_What you need to do_. Exactly how many lines of the data below include the string "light"? State the number and nothing more.
******************************
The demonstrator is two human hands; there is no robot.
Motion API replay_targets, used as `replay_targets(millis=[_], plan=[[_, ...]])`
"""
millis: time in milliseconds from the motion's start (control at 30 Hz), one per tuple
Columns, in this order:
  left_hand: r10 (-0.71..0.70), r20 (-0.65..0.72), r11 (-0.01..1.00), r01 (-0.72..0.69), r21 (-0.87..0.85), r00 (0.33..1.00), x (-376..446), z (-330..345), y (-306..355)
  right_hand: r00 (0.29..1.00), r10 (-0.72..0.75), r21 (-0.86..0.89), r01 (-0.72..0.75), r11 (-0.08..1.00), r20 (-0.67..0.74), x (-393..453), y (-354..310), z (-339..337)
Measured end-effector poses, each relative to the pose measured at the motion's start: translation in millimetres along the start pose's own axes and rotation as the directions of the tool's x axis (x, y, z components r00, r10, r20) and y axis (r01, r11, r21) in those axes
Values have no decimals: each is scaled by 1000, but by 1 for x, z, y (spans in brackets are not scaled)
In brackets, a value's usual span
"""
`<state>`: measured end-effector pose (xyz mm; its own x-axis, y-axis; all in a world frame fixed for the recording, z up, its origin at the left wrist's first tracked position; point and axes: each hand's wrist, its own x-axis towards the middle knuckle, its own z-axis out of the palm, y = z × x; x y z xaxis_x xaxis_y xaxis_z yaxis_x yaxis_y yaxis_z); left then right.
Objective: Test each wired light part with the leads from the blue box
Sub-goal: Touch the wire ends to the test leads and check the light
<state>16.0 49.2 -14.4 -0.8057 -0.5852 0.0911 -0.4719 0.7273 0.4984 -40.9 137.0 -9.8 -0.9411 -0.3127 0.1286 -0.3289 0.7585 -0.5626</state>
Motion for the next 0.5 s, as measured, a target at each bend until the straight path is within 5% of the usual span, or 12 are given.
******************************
_Written answer_. 2